Maybe that's right then, I was really just concentrating on the text loader advantages as a fall-back to the binary loader.
Re boot sequence
While it is true we need the serial bootloader to override internal boot I would hate for the internal boot to be delayed because of big timeouts. If serial activity is not detected within milliseconds then I think it should move on to the Flash and SD.
Re boot pins
I was thinking too that the chip select could be used for either the Flash or the SD as Cluso99 mentioned but I wouldn't try to run both even with an inverter. Either a system has a Flash and no SD or it uses the SD for boot as it has no Flash. Otherwise the bootloader should expect an alternate chip select for the SD if one is not detected on the Flash line. But where oh where is this 4-bit SD mode? Isn't this a proprietary licensed Secure Digital mode? That's why we all use SPI mode and I'd rather not waste extra pins on QSPI just to make it boot a fraction faster when we already have boot sequence delays etc that erode any speed gains.

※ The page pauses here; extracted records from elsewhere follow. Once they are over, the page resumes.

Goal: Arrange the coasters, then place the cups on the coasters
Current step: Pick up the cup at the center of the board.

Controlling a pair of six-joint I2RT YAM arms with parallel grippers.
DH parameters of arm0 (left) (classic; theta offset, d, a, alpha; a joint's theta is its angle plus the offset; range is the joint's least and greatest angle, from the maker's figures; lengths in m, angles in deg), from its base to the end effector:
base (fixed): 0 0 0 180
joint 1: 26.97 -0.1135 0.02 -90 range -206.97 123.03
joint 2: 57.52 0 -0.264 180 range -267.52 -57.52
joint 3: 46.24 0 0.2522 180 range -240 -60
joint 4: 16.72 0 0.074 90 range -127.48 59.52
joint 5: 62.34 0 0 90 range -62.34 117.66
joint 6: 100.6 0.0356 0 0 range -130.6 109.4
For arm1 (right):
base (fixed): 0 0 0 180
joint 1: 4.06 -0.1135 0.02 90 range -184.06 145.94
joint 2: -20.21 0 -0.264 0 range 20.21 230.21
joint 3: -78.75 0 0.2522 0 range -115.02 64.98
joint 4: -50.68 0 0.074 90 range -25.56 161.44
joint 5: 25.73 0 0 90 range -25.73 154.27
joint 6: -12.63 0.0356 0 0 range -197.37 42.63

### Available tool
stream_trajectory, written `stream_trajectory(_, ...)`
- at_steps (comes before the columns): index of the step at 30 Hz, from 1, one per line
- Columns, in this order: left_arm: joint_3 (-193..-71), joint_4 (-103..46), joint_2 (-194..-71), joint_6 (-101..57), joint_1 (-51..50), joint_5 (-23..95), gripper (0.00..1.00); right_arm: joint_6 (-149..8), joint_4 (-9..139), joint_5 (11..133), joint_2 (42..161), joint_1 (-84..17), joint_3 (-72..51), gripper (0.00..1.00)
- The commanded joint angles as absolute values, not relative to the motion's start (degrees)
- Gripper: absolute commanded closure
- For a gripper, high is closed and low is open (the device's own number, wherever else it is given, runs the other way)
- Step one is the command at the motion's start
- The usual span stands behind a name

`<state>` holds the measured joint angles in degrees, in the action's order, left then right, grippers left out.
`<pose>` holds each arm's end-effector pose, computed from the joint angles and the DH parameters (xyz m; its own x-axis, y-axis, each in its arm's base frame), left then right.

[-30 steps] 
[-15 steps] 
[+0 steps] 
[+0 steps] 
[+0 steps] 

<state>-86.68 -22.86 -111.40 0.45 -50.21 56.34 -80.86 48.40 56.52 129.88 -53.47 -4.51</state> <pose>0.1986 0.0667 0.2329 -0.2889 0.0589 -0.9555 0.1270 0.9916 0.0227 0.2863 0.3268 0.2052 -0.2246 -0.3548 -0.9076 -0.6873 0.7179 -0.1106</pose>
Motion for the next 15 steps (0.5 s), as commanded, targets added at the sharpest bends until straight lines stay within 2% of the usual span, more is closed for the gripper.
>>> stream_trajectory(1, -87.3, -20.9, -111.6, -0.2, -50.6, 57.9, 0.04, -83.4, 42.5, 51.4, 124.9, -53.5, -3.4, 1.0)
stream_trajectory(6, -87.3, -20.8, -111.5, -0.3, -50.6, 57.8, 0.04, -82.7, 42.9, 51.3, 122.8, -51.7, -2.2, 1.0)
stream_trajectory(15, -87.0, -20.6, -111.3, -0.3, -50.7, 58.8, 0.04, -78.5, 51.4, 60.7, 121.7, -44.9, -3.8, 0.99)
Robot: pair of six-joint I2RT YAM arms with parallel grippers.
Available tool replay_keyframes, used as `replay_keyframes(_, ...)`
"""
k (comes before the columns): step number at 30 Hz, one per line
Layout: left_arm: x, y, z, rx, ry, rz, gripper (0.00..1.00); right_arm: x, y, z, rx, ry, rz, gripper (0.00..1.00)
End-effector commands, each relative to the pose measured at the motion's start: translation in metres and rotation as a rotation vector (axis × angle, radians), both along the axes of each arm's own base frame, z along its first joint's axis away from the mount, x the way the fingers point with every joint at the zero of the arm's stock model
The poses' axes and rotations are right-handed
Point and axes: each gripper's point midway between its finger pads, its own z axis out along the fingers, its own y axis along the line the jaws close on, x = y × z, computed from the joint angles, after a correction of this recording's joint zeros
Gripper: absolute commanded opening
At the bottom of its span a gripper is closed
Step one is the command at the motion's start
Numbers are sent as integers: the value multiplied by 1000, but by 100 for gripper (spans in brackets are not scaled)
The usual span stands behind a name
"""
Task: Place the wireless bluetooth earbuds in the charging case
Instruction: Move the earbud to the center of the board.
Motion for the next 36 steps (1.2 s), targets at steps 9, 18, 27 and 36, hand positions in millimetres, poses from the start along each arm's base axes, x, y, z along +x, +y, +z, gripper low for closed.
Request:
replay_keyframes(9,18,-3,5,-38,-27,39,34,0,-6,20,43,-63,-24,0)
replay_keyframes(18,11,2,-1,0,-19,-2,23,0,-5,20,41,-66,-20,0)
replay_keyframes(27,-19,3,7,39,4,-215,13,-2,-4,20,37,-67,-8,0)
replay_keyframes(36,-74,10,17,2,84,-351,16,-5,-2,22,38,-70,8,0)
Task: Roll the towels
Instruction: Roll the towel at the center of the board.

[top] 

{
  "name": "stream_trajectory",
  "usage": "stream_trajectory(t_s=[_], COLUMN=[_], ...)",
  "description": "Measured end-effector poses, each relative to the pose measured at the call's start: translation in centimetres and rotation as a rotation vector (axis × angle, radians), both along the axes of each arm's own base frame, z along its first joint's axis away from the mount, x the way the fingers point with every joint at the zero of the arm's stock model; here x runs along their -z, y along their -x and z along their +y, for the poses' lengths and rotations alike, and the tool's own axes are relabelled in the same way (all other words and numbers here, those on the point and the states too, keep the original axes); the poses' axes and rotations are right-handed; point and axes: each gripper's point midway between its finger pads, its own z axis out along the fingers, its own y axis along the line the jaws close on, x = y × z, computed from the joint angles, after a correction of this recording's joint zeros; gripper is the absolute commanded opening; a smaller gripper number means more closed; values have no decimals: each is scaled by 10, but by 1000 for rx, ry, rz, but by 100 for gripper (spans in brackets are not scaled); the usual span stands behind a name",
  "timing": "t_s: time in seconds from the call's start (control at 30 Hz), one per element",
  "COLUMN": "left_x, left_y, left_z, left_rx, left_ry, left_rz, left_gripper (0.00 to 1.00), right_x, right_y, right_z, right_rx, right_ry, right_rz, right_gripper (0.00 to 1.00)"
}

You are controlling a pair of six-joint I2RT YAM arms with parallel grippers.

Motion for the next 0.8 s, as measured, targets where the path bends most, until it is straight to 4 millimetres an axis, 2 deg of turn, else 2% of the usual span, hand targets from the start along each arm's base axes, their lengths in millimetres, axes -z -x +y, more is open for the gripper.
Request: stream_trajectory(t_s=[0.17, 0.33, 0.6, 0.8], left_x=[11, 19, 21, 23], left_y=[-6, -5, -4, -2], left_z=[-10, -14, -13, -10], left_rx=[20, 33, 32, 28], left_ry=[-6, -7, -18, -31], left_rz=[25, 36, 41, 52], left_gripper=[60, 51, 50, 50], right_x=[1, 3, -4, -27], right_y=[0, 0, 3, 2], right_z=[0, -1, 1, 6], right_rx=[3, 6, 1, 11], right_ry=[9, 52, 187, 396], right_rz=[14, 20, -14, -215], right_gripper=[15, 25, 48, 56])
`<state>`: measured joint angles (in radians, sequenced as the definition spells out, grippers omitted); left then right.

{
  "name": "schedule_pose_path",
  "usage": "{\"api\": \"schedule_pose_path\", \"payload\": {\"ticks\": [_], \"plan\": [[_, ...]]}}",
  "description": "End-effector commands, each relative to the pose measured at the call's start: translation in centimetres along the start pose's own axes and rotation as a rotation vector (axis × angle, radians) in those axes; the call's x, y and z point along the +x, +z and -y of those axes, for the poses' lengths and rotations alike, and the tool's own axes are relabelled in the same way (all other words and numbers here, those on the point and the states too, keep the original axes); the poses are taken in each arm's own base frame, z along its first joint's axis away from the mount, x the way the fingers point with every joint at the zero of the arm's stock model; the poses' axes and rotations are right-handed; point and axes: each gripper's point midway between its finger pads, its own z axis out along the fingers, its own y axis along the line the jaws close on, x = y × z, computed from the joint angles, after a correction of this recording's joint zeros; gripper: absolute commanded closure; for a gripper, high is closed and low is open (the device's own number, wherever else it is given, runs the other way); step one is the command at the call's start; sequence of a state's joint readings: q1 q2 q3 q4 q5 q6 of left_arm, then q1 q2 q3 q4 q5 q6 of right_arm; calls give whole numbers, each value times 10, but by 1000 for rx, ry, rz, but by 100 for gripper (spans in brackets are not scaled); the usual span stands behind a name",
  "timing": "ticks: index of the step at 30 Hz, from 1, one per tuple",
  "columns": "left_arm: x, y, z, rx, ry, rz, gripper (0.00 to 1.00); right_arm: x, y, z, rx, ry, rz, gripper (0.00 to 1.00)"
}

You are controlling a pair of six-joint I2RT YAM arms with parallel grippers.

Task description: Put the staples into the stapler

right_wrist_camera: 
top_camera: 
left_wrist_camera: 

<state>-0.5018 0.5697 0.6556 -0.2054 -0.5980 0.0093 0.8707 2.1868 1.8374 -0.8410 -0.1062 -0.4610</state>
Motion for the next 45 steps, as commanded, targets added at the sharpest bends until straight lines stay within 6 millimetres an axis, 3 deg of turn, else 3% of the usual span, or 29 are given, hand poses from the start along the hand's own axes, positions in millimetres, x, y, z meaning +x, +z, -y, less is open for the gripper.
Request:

Also, you didn't comment on my request that you provide a tiny Forth interpreter to go in the ROM? Certainly, squirting some Forth over the serial port would allow you to effect a simple loader and would also provide a way to interactively poke at the hardware without having to load anything else. I can't remember how big Chip said the ROM would be but would it be completely impossible to provide an interactive programmable interface instead of just a dumb loader?
a) define those extra pins during boot, so it can Boot from QuadSPI, used as Simple SPI.
b) Issue enough reset/init commands to exit any possible Quad MODE
It's hard to buy a Flash device these days that is not QuadSPI, and certainly the cheapest ones are QuadSPI, so those cheapest parts need to be tolerated, in all their possible connects.
eg Someone may boot entirely in 1b SPI, but use the majority of their 2MBytes for Fonts, that they read in using QuadSPI mode.
Text loader needs three bytes for every 8-bits so 33% utilization vs binary loader typical of maybe 50%.
I replied to your request for a tiny Forth almost as if you were being tongue-in-cheek and responding in like manner. I know I would love to have a tiny Forth interpreter in ROM but there seems to be quite a number who are not just "not interested" but even anti-Forth. It's a tool that as Open Firmware has worked well for many computer makers and EFI is just the bloated and conventionalized version of that which we find in any new PC. I just really doubt I would have any support at all for such a boot Forth.
I'm just interested in using these P2 chips in production not just playing with them to see what I can get out of it. I see all this HyperRAM and QSPI etc as nice but it should not drive the base requirements. I see nothing wrong with QSPI but come on, I wouldn't expect to be loading all 512kB into RAM or have such huge fonts that require megabytes of Flash when usable video memory is going to be less than 512k of hub RAM. QSPI capable memory easily supports dual and single SPI and IIRC when coding these they require a special command to put them into QSPI mode anyway, the default is SPI.
If your desire is more about pushing the limits then you can but dedicating boot pins based on this is not being practical though. However, whatever Chip does, he does.
Likewise, if the SD used the same D0-D3 pins, it may be possible to use the SD card in the licensed mode. I thought there were some people clean-room deciphering the code for free use. Anyway, it just makes it compatible with the SPI Quad mode.
Hopefully we could boot to either SPI, and if not found, try SD. If the boot code supports SD (which I sincerely hope it does) then I would expect anyone building a board with SD would not be likely to put on a SPI Flash chip since it would not be required.
BTW I am not expecting Quad SPI to the be-all end-all as many expect.